• **ENTRIES SUPPLIED**

^^^^^^^^^^^^^^^^

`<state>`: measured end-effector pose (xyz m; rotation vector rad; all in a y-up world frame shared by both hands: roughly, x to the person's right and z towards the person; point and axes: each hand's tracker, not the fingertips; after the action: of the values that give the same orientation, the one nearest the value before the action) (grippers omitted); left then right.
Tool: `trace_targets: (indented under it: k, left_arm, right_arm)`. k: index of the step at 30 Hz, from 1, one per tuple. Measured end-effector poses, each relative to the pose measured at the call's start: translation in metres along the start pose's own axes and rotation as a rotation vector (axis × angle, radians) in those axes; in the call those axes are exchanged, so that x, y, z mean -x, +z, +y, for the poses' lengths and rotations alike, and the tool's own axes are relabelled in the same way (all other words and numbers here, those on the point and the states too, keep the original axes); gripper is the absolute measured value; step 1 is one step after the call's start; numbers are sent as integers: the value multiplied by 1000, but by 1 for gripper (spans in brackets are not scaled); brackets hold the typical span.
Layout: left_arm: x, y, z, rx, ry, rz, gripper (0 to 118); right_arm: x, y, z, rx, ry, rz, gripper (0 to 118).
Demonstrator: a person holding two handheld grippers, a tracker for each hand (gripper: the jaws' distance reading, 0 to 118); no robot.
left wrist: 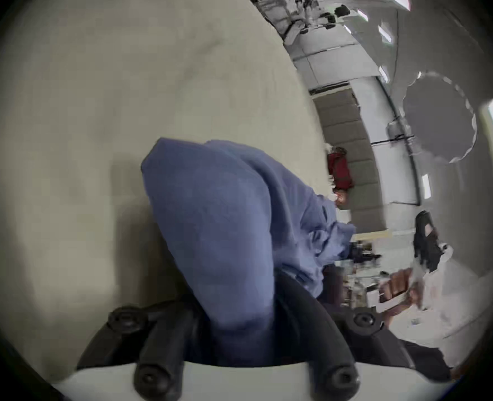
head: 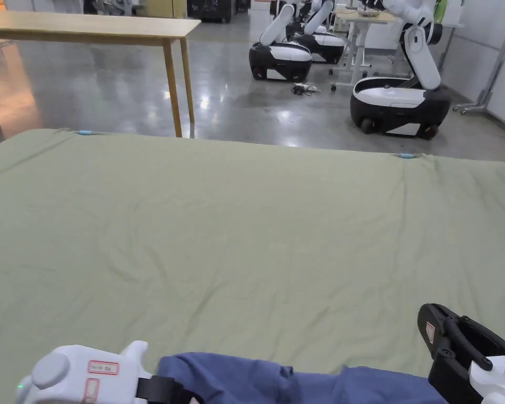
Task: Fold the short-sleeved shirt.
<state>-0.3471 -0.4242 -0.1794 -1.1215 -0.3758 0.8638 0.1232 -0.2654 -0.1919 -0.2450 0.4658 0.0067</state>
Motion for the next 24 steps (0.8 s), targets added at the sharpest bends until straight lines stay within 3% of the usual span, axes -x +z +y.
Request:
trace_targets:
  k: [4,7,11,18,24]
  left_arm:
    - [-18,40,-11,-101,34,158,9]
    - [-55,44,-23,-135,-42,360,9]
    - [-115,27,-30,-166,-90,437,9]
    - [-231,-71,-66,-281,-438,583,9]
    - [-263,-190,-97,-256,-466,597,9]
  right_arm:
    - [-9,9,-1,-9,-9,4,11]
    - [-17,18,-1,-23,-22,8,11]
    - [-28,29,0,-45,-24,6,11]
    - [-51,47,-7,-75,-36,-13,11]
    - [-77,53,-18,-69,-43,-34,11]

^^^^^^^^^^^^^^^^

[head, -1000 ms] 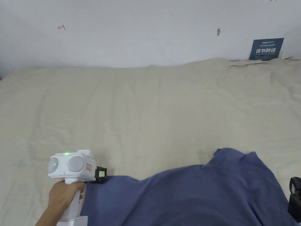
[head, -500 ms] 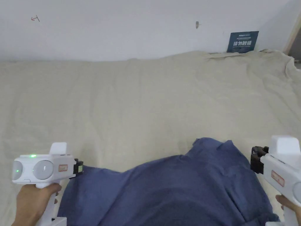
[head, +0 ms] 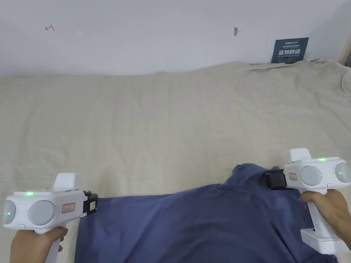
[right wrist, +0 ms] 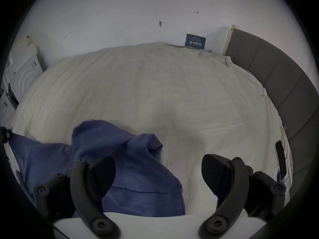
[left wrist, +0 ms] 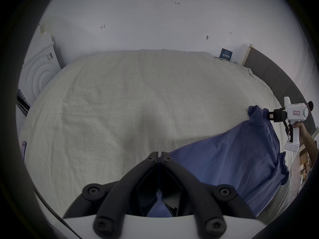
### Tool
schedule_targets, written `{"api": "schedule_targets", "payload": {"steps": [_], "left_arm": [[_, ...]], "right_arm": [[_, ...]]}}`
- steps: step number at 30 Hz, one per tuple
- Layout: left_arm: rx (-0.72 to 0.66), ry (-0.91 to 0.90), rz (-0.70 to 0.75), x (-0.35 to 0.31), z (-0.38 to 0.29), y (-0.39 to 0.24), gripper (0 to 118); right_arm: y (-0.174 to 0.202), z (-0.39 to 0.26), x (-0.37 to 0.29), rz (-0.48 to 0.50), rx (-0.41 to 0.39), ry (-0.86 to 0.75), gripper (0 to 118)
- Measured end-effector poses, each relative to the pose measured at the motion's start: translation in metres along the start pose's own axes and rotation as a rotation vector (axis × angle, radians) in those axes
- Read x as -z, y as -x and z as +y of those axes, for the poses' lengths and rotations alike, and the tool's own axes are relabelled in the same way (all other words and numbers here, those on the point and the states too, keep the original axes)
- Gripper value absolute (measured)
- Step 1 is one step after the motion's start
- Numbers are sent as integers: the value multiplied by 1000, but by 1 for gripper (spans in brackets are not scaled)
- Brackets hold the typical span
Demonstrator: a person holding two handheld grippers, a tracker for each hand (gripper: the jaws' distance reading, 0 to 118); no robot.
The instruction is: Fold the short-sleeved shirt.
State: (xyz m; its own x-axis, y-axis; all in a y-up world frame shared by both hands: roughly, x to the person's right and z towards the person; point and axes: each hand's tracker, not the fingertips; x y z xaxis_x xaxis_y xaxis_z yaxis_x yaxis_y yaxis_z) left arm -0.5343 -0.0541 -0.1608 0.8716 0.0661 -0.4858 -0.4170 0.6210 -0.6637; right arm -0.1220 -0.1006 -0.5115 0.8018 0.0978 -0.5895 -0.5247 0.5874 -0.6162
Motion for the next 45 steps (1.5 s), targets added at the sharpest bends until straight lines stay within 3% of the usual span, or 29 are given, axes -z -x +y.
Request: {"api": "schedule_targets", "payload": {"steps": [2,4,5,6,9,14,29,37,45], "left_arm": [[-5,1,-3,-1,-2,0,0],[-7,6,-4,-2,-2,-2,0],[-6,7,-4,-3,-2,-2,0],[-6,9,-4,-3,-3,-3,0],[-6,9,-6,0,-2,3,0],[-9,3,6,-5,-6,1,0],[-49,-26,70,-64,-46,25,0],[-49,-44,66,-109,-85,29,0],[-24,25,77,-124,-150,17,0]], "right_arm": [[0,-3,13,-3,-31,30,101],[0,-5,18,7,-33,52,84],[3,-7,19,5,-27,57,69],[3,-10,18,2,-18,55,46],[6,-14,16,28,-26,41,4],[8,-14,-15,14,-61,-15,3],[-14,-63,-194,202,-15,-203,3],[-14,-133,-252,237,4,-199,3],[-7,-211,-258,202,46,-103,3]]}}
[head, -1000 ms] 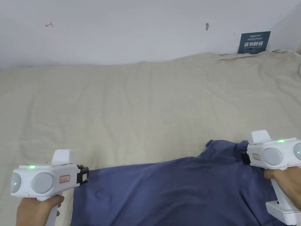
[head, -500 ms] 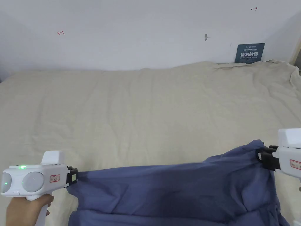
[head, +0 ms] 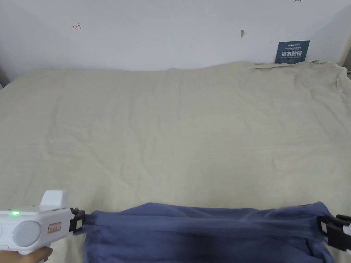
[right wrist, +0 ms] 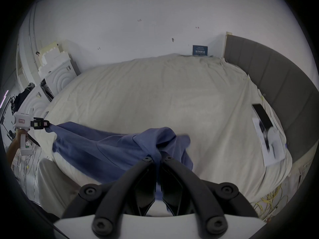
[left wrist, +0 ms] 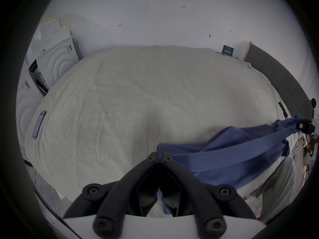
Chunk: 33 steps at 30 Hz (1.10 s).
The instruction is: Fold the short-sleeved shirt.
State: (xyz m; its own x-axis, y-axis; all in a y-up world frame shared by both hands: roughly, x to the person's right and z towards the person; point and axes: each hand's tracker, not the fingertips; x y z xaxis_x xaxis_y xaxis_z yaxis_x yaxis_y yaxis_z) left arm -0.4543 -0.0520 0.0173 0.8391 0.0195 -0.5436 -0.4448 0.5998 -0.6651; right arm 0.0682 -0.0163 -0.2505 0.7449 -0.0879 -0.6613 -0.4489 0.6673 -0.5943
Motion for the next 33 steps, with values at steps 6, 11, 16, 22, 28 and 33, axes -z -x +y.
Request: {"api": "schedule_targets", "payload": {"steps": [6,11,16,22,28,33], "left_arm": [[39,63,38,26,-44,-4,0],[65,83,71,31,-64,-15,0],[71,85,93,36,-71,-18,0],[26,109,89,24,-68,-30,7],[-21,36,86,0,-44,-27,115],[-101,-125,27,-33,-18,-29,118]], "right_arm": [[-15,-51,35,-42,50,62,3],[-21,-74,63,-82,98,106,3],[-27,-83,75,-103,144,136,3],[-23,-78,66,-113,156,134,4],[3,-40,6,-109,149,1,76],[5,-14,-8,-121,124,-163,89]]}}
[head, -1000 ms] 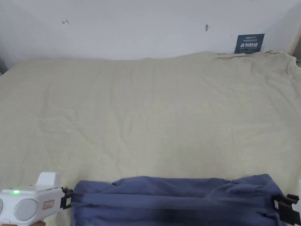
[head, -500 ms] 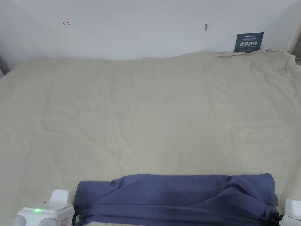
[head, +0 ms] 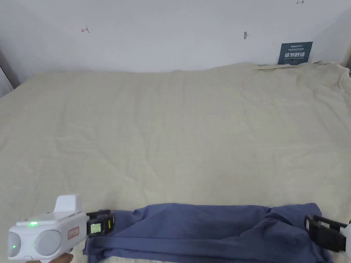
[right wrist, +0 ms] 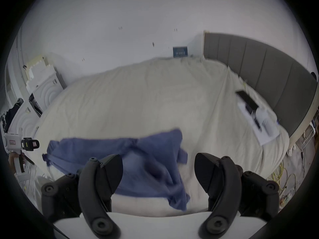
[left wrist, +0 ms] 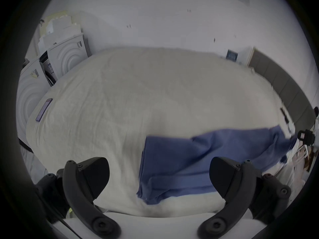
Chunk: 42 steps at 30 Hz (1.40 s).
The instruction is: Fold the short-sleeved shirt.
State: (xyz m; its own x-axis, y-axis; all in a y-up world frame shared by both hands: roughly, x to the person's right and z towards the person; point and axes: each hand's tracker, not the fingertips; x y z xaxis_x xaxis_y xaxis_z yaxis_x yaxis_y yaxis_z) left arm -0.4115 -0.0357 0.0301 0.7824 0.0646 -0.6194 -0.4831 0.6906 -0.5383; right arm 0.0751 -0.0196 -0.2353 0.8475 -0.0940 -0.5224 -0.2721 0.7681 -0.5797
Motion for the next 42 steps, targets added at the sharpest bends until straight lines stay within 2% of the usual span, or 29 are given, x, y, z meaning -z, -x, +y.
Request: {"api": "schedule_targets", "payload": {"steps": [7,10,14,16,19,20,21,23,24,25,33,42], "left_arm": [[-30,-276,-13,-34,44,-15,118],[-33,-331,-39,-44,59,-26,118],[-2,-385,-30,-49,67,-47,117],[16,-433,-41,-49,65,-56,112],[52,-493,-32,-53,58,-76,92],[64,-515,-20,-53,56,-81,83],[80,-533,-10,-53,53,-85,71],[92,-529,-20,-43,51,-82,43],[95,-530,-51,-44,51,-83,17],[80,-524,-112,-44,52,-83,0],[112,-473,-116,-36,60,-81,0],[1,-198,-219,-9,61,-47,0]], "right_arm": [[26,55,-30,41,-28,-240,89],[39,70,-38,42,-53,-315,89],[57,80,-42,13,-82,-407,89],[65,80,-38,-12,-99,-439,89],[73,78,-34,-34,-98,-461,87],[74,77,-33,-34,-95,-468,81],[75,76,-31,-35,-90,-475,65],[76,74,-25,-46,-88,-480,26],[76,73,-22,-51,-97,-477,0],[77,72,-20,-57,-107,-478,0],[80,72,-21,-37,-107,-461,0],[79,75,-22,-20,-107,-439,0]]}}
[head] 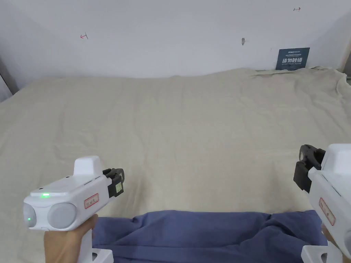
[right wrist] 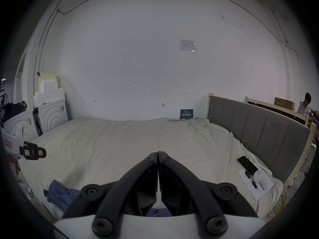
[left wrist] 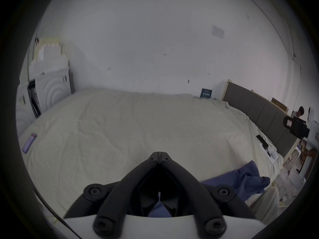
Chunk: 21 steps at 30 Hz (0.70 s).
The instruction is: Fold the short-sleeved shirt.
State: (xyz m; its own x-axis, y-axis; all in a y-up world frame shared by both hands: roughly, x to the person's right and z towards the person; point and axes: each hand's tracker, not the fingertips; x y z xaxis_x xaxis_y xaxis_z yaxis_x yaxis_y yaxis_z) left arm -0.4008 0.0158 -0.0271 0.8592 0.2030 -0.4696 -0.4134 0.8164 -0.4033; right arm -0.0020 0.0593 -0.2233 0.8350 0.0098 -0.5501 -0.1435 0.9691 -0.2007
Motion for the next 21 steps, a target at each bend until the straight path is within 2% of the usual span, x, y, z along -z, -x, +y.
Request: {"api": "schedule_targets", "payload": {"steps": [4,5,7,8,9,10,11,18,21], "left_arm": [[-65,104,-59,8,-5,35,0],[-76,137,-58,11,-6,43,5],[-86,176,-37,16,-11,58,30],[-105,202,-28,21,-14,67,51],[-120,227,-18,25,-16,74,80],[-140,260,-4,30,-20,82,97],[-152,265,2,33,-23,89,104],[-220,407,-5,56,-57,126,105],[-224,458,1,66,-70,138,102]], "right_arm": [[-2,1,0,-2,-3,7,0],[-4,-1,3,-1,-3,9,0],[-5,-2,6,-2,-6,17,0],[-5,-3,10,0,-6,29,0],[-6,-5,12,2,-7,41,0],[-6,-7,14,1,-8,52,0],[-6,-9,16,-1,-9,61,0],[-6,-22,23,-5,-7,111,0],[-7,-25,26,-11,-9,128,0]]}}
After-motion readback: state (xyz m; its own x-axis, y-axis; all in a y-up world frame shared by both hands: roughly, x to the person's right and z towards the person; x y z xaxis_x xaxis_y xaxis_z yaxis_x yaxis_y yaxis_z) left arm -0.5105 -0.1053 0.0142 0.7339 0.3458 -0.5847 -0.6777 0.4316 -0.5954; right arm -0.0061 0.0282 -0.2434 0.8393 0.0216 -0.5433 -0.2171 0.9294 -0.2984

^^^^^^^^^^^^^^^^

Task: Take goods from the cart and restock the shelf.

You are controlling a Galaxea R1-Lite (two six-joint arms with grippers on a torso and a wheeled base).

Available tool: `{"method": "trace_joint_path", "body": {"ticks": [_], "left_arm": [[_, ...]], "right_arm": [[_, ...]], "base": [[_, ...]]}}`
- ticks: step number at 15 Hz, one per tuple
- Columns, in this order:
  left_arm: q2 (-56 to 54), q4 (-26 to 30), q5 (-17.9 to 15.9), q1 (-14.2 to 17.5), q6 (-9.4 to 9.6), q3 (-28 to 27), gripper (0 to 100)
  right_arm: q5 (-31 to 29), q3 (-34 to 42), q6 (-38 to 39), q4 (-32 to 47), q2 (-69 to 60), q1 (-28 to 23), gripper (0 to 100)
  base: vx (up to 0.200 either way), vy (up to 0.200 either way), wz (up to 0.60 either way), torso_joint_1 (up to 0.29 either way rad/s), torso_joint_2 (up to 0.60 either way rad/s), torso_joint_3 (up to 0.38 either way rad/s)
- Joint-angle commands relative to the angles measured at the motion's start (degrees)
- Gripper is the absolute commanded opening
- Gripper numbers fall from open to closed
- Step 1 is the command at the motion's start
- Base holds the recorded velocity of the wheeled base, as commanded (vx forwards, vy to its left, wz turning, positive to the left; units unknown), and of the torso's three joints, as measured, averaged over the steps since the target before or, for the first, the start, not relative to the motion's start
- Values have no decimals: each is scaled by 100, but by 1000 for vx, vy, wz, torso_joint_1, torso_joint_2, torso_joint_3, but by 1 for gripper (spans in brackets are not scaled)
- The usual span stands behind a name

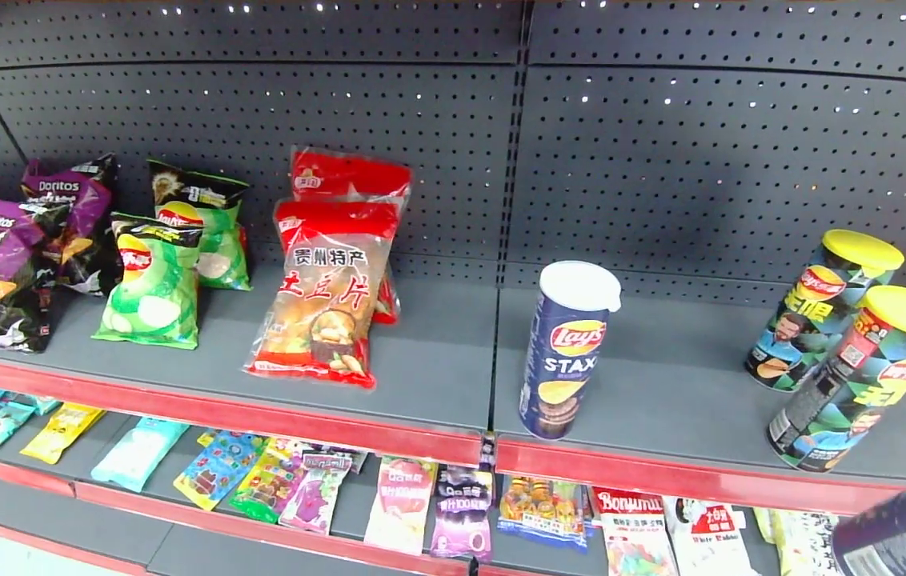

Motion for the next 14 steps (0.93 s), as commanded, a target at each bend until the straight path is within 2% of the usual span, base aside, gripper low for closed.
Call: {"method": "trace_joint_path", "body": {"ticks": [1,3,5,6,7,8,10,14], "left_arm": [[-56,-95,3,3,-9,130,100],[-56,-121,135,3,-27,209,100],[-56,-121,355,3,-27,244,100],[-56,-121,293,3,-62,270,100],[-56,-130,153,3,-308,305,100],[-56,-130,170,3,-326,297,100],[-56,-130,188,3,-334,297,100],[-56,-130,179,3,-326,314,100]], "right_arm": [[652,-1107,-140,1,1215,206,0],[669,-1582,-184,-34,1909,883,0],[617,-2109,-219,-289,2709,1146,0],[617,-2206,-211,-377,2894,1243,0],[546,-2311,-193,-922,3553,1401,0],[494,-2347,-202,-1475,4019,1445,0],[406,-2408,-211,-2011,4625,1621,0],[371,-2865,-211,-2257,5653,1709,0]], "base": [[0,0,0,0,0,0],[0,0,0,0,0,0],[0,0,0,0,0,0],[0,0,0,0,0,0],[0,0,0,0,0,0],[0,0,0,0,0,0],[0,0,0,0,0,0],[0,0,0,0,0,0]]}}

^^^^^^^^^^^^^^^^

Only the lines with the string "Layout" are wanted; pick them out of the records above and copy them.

• **EXPECTED ANSWER**
Layout: left_arm: x, y, z, rx, ry, rz, gripper (0 to 118); right_arm: x, y, z, rx, ry, rz, gripper (0 to 118).
- Layout: left_arm: rx (-0.72 to 0.66), ry (-0.91 to 0.90), rz (-0.70 to 0.75), x (-0.35 to 0.31), z (-0.38 to 0.29), y (-0.39 to 0.24), gripper (0 to 118); right_arm: y (-0.174 to 0.202), z (-0.39 to 0.26), x (-0.37 to 0.29), rz (-0.48 to 0.50), rx (-0.41 to 0.39), ry (-0.86 to 0.75), gripper (0 to 118)

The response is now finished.